Sen wanted to create a screenplay that had two female lead characters, inspired by her favorites from the film “Thelma & Louise.” Her film is a crime drama, but it’s much more about the relationship between main characters Jenny and Julia.

“Julia’s Farm” is dark, emotional and hopeful, Sen said.

Sen discovered a new thrill of hearing writers read her lines when they did the initial script read through.

“It’s thrilling and super-satisfying,” she said.

A local production

Many of the shots for “Julia’s Farm” were filmed inside a one-bedroom apartment on 43rd Avenue in Madison Park and a travel agency in the neighborhood. Everyone graciously welcomed the 10-person crew, Sen said.

The film shot over three days at the beginning of May. The crew’s availability and a narrow window of good weather before the major shooting season in Seattle gave them the push they needed to squeeze the production into that weekend.

The crew worked 12-hour days each day. Despite the crunch, the production was successful, and Sen got all the shots she needed and more.
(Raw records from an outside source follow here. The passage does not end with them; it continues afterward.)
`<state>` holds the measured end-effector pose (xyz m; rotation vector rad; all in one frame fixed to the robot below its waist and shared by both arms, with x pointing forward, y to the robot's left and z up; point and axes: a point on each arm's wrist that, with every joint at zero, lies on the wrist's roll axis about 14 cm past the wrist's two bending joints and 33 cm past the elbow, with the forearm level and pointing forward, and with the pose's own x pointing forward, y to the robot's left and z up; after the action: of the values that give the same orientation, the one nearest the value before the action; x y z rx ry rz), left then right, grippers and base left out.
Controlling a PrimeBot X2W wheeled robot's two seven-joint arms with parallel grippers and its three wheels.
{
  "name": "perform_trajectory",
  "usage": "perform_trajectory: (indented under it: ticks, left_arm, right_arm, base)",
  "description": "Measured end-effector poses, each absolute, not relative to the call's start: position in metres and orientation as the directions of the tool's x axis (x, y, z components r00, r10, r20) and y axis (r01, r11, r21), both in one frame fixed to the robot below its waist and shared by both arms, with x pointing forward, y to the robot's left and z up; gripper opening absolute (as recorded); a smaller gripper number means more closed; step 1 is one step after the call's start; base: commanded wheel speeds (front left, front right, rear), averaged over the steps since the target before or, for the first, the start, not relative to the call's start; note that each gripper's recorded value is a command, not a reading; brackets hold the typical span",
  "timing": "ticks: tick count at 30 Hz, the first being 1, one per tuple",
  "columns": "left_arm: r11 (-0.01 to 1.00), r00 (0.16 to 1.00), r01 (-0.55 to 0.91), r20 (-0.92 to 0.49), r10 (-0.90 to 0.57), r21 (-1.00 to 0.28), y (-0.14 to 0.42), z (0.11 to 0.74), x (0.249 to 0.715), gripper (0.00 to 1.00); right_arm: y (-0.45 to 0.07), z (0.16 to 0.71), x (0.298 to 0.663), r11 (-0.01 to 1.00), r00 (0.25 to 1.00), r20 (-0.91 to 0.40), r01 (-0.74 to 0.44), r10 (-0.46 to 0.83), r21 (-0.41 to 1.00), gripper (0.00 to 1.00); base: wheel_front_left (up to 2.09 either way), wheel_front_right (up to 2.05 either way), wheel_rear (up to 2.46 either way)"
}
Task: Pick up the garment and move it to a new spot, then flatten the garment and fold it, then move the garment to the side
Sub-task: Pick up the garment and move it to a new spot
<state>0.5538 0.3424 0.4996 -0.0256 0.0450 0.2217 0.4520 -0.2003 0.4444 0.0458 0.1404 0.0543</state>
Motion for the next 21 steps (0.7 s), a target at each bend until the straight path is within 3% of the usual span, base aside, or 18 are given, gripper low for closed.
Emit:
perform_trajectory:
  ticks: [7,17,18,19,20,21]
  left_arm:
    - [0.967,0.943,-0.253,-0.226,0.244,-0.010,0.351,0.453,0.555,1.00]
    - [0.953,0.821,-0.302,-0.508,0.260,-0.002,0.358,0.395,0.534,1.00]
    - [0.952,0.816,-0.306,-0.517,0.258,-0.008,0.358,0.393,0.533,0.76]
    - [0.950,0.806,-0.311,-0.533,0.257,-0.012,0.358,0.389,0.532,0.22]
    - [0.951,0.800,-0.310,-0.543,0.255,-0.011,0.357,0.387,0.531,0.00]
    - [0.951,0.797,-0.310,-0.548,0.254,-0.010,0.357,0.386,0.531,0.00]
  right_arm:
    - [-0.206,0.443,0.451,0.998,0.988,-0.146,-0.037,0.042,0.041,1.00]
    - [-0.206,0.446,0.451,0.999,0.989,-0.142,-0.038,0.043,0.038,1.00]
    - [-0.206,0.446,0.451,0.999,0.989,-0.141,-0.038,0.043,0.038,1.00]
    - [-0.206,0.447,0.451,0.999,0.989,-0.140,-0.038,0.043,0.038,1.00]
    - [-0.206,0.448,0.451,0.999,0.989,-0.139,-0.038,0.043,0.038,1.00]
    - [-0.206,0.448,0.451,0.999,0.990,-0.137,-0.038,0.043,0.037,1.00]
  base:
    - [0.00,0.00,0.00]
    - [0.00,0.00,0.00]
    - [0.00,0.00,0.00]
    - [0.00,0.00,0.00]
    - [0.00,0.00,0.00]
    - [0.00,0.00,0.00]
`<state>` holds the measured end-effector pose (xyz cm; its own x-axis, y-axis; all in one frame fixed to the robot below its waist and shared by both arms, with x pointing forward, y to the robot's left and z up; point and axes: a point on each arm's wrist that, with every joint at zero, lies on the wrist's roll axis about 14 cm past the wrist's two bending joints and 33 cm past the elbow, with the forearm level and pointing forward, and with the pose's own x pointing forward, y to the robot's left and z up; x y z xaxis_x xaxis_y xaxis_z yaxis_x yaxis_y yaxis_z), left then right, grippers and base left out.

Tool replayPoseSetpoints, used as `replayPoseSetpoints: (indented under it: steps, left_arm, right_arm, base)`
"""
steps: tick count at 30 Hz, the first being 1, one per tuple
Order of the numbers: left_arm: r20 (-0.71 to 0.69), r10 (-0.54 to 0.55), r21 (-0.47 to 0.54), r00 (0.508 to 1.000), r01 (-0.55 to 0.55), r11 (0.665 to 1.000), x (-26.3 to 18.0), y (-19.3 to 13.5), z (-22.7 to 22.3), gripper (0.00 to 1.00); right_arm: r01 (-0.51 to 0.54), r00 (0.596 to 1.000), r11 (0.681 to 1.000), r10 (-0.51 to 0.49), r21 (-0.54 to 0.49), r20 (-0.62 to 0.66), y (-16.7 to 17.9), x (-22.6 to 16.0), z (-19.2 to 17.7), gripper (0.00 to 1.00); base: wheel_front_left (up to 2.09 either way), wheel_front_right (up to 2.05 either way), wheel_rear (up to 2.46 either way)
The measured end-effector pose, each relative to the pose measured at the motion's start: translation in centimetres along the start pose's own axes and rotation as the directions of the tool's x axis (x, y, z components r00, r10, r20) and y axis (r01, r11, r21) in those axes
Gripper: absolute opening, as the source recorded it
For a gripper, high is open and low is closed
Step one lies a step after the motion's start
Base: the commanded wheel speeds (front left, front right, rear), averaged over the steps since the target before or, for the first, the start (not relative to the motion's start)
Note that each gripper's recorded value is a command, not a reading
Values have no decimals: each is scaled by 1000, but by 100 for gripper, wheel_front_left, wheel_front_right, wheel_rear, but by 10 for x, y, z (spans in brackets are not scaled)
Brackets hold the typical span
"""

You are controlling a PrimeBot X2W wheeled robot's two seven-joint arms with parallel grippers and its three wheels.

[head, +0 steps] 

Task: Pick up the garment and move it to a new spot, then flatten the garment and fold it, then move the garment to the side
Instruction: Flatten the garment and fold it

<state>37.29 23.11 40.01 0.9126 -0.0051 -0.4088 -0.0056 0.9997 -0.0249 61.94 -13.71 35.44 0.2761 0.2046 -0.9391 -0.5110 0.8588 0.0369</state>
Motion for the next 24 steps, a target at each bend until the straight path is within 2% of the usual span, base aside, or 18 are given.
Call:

She attributes the success to the professional experience of the crew, who kept the shoot creative by suggesting different possibilities and kept them on schedule and on track.

“I was lucky I had great people,” she said. “Otherwise, it wouldn’t have happened.”

If Sen were to do another production like this, she expects that she would space out the schedule a little more, to not burn out the crew.

Once you start shooting, there’s no going back, so the initial shoot was nerve-wracking for Sen. Not only had she never written a screenplay before, but she’d never directed. She had hoped Jeffcoat would take the reigns, admitting she “shamelessly begged” him to, but because of his schedule, she was put in charge and he became the director of photography.

Sen had good luck throughout the filming process. “I had Seattle’s A-team of production,” she said. Through her connections, Sen was able to assemble a cast and crew that were very experienced; in fact, she was the only rookie on the team.

Kate Witt, who has been heavily involved with Seattle’s theater scene since she moved here in the mid-‘90s, plays the film’s lead, Julia. A little more than a year ago, she decided to explore film and started working on independent film sets throughout Seattle.

Working with such an experienced group of people, Sen learned to “shut up and let the magic happen,” she said. There were some takes where the creativity would fly and Sen would just see where it went, often with unexpected but promising results.

Sen relished in the feedback. When the production started, she told the crew that she had a thick skin and not to hold back with their honest feedback.

“I find writers are too precious about their words,” she said.

‘Non-stereotypical’ women

Witt took a lot of time to prepare to become Julia, and when the film wrapped, she found herself missing the character. Julia is smart and caring, but it takes a little while to get to know her, Witt said. She was drawn by the character’s complexity and her relationship with her best friend, Jenny.

“She’s not a stock character,” Witt said.

Witt always hopes audiences who see her work can find something they can connect with. But with this firm in particular, she hopes people see two “interesting, complex, non-stereotypical women and their friendship, and hopefully, they root for them,” she said.

It was important to Sen to write complex female characters who are real and tough. She hopes people think the story is a well-written one about women they can relate to.

With this first foray into film and writing, Sen learned to make interesting choices. “Don’t be afraid to make unconventional choices and listen, and you’ll learn an enormous amount,” she said.

There was a lot riding on her decisions as a first-time director, but it was important to her to make those risky but worthwhile decisions.

This fall, Sen will start submitting the 17-minute film to festivals. She plans to have it completed by mid-September and may host private screenings before it is unveiled to larger audiences.